TASK BRIEF:
Taking the line with "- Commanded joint" as the first, copy every line through the end of the records below exactly. Do not include pictures.

*** Opening DATA PROVIDED ***

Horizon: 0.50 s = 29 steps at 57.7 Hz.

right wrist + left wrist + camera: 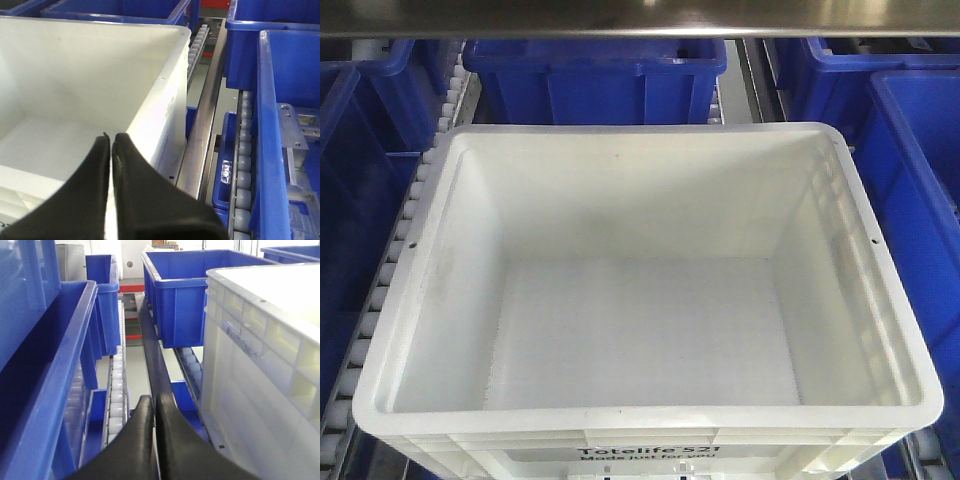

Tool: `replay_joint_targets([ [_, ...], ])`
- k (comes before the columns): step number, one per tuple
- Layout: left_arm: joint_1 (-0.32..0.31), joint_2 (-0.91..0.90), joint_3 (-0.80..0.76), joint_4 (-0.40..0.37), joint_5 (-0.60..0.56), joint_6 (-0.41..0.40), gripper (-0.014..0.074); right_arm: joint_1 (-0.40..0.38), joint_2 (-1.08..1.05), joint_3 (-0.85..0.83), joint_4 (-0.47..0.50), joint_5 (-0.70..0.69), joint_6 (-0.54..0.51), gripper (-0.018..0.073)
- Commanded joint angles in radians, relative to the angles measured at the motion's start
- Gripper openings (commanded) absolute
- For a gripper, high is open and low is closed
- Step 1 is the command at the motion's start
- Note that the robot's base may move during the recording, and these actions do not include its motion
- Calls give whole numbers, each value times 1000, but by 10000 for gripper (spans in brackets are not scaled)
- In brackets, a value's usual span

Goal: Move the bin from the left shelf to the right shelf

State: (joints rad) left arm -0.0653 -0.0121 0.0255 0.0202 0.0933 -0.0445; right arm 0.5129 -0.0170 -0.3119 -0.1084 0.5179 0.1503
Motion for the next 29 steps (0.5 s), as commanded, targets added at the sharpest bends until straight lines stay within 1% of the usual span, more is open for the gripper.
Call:
replay_joint_targets([
  [1,4,-17,20,9,-66,-37,-8,-3,7,-24,-10,-83,-8,-8],
  [12,41,-17,20,7,-62,-37,-8,-3,7,-24,-10,-83,-8,-8],
  [29,40,-15,19,7,-63,-37,-8,-3,7,-24,-10,-83,-8,-8],
])
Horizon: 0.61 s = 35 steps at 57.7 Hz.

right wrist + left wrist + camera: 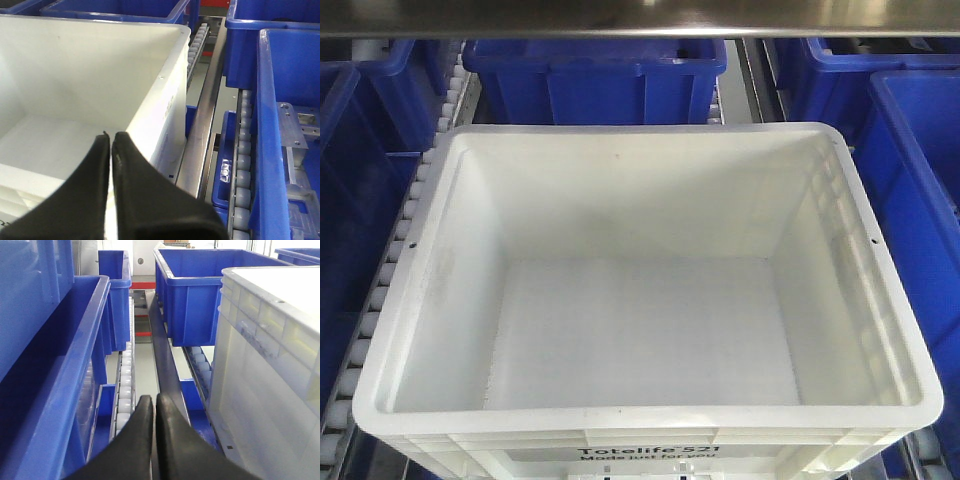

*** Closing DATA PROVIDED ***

WRITTEN RESPONSE:
- Commanded joint angles in radians, relative to the angles measured at the motion's start
- Gripper openings (commanded) absolute
- For a gripper, high is open and low is closed
- Step 1 is the command at the motion's start
- Note that the robot's base may move during the recording, and these actions do not include its motion
- Calls give whole numbers, each value times 1000, but by 10000 for gripper (spans in brackets are not scaled)
- In brackets, a value's usual span

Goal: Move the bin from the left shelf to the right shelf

State: (joints rad) left arm -0.0653 -0.0121 0.0255 0.0202 0.0933 -0.0445; right arm 0.5129 -0.0170 -0.3119 -0.1084 0.5179 0.1503
Motion for the next 29 steps (0.5 s), as commanded, targets added at the sharpest bends until straight lines stay within 1% of the usual span, more is open for the gripper.
Call:
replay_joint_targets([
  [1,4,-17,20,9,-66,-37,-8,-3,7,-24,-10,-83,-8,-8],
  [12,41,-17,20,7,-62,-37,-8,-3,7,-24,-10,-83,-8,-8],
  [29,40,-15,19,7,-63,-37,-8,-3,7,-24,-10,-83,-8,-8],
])
Horizon: 0.61 s = 35 steps at 57.7 Hz.

right wrist + left wrist + camera: 

Work on this exercise is now complete.